Magnetic resonance imaging (MRI) provides very important information about the soft tissue and the spinal cord itself. Computed tomography (CT) is used only in high-grade, complex cases. Nowadays, it is possible to obtain excellent 3-dimensional (3D) images with this imaging modality. It provides exceptional visualization of the vertebrae (spinal bones), the relations between them, the presence of the rib cage deformity, and the degree of curvature and rotation. However, since it predisposes the patient to high radiation dose, it is recommended only in cases with complex, high Cobb angle cases.
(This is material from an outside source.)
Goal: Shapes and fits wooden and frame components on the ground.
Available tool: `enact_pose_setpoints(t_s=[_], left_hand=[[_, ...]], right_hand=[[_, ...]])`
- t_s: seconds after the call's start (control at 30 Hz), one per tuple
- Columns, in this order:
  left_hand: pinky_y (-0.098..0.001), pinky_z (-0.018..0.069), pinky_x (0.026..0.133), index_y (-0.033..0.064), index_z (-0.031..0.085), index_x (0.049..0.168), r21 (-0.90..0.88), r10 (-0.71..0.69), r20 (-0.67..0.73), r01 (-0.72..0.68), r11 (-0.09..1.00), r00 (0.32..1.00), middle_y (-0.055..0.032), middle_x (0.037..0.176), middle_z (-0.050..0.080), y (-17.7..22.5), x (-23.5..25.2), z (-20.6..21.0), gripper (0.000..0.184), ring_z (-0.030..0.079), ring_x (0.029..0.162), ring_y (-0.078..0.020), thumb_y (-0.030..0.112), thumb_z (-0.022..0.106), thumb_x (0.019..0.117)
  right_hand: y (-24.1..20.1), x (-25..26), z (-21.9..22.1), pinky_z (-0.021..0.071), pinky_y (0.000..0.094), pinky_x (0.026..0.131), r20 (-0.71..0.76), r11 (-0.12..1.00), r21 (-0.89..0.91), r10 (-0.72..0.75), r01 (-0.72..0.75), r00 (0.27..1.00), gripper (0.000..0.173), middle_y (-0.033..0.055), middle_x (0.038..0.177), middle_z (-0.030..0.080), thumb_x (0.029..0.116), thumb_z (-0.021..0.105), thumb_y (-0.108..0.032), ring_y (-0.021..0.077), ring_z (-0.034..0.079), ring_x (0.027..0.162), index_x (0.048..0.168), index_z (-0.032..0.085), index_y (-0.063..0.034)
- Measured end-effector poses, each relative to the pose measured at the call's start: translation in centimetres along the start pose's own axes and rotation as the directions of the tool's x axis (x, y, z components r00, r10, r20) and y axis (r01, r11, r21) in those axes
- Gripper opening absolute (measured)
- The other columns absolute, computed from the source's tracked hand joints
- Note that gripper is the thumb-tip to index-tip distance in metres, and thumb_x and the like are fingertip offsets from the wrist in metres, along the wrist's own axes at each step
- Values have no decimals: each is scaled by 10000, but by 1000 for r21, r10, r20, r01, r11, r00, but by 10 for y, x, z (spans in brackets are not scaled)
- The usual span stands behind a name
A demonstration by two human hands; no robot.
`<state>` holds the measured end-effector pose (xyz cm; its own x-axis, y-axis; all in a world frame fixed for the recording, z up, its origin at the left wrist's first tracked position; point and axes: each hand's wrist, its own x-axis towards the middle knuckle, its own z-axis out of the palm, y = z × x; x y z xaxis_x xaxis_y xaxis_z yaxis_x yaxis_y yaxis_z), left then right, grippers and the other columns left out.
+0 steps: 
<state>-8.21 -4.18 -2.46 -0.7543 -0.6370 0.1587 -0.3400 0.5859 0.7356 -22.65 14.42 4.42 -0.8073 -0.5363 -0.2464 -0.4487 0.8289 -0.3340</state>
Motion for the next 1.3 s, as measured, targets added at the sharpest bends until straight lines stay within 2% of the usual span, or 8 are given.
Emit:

The treatment is tailored individually by considering the age of the patients, the degree and location of the curvature, the physical examination findings, the imaging data, and the progression of the disease over time. Early diagnosis greatly increases the treatment success rate. Management choices include observation, orthosis wearing, physical therapy with muscle training, and surgical intervention. The first option of treatment, observation, is generally applied for curvatures below 20 degrees. More severe cases are managed with physical therapy and active training. Advanced cases require surgical correction.
As with other diseases, untreated scoliosis can present various additional health problems. Especially in cases with progressively increasing curvature, the thoracic cavity becomes compromised, and the patients experience breathing difficulties. Appropriate and early treatment is essential for the prevention of shortness of breath in developing children. However, if the scoliosis is mild and does not cause additional issues, treatment is not required. Patients may be followed with regular check-ups for the curvature progression control.
It is generally applied in cases with a low degree of Cobb angle. Nowadays, cases up to about 40 degrees can be treated with various physical therapy and exercise methods. Estimating spine flexibility is crucial in these cases since it is the main factor influencing the treatment outcome. For example, in cases of congenital scoliosis resulting from abnormal spine fusion, flexibility is lost. Thus, physical therapy is of no use in these cases. These cases, as well as high Cobb angle cases, should be treated with surgery.
Surgery is performed in patients with advanced scoliotic curvature or therapy-resistant cases. Spine stabilizing operations are generally performed in adults and teenagers in whom spine maturation has been completed. This technique, known as spinal fusion, involves inserting screws into the vertebral bones and then fixing the curvature by connecting metal rods to these screws. In some cases, it may be necessary to cut spontaneously fused abnormal vertebral bones. The fixed spine is immobilized and cannot be extended. Therefore, this method is not suitable for young children who are getting taller. A different technique called "growing rod" is more suitable for young children. In this method, a metal rod, which may be extended by an external magnetic field, is used. As the child grows, the length of the rod is adjusted periodically during follow-up visits.
Another non-fusion technique has been developed relatively recently. It includes the use of specific tethers implanted to the convex side of the scoliotic curve. As the child grows, the tether prevents the growth of the convex side, while the concave side can grow unrestricted. The resultant effect straightens the spine over time.
The recovery process after scoliosis surgery is similar to other spine procedures. Generally, the first week is spent in the hospital, daily activities are resumed within one month, and it is possible to start sports activities in the third month.